#Not1More Deportation

Cambodian Immigrant Asks ICE for Compassion to Save Brother’s Life

Touch is resigned to be deported, even though he has lived in the US since he was 6 years old. But before that happens, he is asking ICE to give him a chance to save his brother’s life by letting him donate his kidney, on which his life depends. 

Touch’s brother has been living with kidney failure and undergoing dialysis for close to 2 years and needs a kidney transplant.

All he is asking from ICE is the opportunity to take a test to see if he is a match, and grant him a temporary stay to donate his kidney. Nevertheless, ICE has refused to let Touch get tested, and has told him he would be deported by the end of August 2014.

Touch Hak

Touch Hak is a Green card holder who fled the Khmer Rouge genocide in Cambodia in 1979 with his parents. After 6 years in a refugee camp in Thailand, the family was resettled in Stockton, CA and has lived in the U.S. since then. When Touch was 11 and a fifth grader at Cleveland Elementary, he was in the building when a lone gunman walked into the schoolyard and killed five Southeast Asian refugee children.

Touch found it difficult to recover from this trauma, and began to struggle in school. In 2005, after his daughter was born, Touch was charged with a crime: possession with intent to distribute. His public defender advised him to plead guilty, without understanding that a guilty plea could later result in his deportation. He served his time, but now he is slated for imminent deportation to Cambodia.

Sign here to support his request for compassion from the ICE Field Office in San Antonio, and allow Touch to complete the blood test, and have a chance to save his brother’s life.
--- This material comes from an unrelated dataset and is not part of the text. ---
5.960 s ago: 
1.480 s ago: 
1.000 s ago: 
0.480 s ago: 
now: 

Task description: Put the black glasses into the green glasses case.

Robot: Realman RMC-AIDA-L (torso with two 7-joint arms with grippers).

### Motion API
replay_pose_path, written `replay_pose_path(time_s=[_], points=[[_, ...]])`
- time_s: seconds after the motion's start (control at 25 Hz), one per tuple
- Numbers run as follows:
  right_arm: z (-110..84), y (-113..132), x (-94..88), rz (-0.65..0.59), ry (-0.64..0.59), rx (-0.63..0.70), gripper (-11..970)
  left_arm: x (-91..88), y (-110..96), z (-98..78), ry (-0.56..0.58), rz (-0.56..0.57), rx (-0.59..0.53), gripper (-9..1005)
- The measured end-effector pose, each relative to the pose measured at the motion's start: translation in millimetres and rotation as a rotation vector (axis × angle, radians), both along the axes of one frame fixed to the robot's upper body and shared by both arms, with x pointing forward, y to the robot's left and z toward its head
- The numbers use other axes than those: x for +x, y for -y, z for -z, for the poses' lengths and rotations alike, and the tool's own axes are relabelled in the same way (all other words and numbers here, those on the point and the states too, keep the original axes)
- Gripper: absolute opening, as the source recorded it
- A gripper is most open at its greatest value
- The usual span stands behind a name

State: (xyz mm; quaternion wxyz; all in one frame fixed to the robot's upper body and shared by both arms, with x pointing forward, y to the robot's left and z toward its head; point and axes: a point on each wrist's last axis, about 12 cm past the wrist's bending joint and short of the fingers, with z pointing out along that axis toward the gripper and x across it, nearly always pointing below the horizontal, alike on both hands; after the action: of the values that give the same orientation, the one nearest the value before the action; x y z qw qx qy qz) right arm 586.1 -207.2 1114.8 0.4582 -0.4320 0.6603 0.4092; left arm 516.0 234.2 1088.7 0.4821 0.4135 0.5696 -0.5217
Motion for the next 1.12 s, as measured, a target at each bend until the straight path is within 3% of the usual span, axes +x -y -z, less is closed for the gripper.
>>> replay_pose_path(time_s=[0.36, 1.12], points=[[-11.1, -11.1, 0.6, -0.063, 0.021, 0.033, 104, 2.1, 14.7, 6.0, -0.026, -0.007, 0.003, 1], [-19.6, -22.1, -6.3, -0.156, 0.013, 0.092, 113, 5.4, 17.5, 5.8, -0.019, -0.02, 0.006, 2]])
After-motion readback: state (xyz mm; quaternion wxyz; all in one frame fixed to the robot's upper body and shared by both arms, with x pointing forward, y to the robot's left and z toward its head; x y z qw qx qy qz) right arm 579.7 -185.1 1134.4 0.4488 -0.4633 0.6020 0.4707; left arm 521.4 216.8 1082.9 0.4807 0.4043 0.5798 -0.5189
E-mail to Immigration and Customs Enforcement

To: Daniel Ragsdale, ICE Deputy Director
Cc: Field Director Enrique Lucero and Assistant Field Director Norma Lacy, San Antonio Field Office

Dear Deputy Director Ragsdale,

I am writing as  a concerned member of the community regarding the case of Mr. Touch Hak (A 027 750 644). Mr. Touch is seeking a temporary humanitarian stay of removal and release from ICE custody so that he may undergo medical procedures to donate a kidney to his brother, Puthy Hak. Hak’s  parents and brother, all of whom are U.S. citizens , ask that Touch’s deportation be delayed until he is able to undergo a blood test to determine if he is a match with his brother Puthy. If so, they will ask for a 18-month humanitarian stay of removal to allow Touch to donate his kidney before he is deported to Cambodia.

The immediate deportation of Mr. Hak would cause extreme hardship and suffering to his entire family. His brother Puthy has suffered from kidney disease for 14 years, and has struggled the last 18 months with total kidney failure, requiring him to receive dialysis treatment three times a week. Puthy has been approved for a transplant at UCLA Medical Center, but has been on the waiting list since last October, and has no other potential donor within his family. Doctors are unsure how long he will live without a successful transplant.

I am aware that Mr. Hak was convicted of a drug crime in 2006, and served 8 years in prison. However, Mr. Hak’s criminal record makes his family and him no less deserving of compassion and humane treatment. He and his family are not asking for his deportation case to be closed — only for enough time so that Touch can give his brother Puthy the ultimate gift of life before he is deported.

I support Mr. Hak’s request for release and I urge you to take compassion and allow him to temporarily stay his deportation so that he may save his brother’s life.